Article ID | Journal | Published Year | Pages | File Type |
---|---|---|---|---|
621512 | Chemical Engineering Research and Design | 2014 | 12 Pages |
•WFA is proposed to highlight the useful information in probabilistic process monitoring.•The importance of each factor is evaluated while online monitoring.•The situation of useful information being submerged is analysed.•Monitoring performances of GT2 statistics is significantly improved.

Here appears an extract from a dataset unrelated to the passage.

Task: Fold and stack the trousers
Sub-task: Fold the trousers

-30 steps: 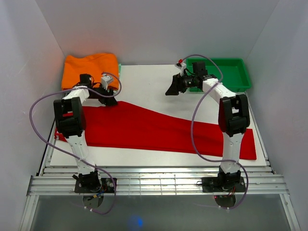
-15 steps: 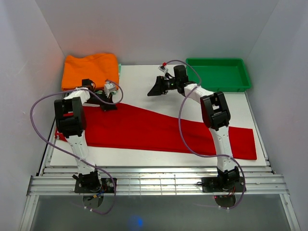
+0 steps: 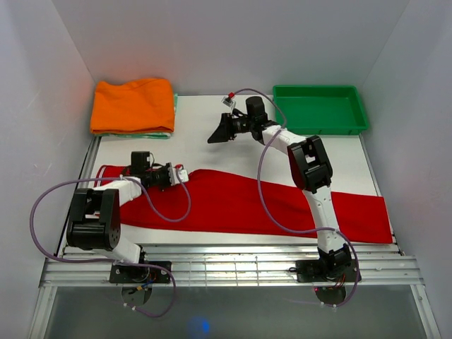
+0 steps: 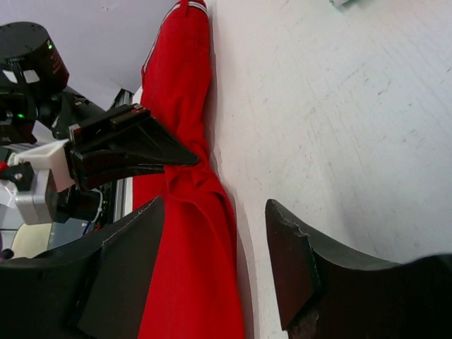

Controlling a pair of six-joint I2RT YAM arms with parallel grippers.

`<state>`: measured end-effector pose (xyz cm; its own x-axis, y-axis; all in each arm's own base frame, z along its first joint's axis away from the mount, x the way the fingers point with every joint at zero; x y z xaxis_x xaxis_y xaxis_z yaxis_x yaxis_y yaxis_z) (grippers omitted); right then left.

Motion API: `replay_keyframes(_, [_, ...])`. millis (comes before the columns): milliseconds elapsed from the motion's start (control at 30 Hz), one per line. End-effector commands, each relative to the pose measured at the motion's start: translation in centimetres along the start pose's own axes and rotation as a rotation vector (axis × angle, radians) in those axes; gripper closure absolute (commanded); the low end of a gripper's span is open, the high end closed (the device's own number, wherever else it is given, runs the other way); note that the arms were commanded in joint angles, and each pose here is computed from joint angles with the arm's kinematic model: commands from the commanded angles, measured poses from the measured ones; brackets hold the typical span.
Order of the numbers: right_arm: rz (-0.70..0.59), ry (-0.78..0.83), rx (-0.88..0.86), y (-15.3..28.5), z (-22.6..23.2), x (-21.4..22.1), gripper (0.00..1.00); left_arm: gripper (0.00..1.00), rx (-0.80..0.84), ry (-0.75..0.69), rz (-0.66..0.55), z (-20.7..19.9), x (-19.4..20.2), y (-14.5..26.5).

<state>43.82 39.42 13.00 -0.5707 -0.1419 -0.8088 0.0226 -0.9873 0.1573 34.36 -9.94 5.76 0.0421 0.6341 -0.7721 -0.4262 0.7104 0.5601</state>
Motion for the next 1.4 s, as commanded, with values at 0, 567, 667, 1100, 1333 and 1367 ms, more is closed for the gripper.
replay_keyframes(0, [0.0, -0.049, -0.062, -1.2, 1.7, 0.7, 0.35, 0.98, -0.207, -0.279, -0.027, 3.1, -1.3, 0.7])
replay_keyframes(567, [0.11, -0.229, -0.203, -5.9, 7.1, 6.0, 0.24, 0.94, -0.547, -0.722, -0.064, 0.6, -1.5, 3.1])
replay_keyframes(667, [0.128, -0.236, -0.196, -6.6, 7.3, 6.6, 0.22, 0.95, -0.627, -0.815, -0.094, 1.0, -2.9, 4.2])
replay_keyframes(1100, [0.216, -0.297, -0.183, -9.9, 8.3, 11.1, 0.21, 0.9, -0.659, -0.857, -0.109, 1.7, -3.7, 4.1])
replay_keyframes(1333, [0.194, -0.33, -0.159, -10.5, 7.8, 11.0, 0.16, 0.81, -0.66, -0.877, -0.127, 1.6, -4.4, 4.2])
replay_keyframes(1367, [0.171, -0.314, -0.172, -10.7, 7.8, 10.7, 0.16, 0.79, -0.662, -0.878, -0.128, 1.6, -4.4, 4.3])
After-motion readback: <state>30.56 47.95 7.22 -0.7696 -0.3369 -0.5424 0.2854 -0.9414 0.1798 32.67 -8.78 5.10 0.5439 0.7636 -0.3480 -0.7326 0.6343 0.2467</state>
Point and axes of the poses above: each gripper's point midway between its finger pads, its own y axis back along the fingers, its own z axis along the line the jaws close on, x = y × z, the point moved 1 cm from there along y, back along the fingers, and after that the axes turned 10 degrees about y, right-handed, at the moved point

As a probabilistic statistical method, factor analysis (FA) has recently been introduced into process monitoring for the probabilistic interpretation and performance enhancement of noisy processes. Generally, FA methods employ the first several factors that are regarded as the dominant motivation of the process for process monitoring; however, fault information has no definite mapping relationship to a certain factor, and useful information might be suppressed by useless factors or submerged under retained factors, leading to poor monitoring performance. Weighted FA (WFA) for process monitoring is proposed to solve the problem of useful information being submerged and to improve the monitoring performance of the GT2 statistic. The main idea of WFA is firstly building a conventional FA model and then using the change rate of the GT2 statistics (RGT2) to evaluate the importance of each factor. The important factors tend to have larger RGT2 values, and the larger weighting values are then adaptively assigned to these factors to highlight useful fault information. Case studies on both a numerical process and the Tennessee Eastman process demonstrate the effectiveness of the WFA method. Monitoring results indicate that the performance of the GT2 statistic is improved significantly compared with the conventional FA method.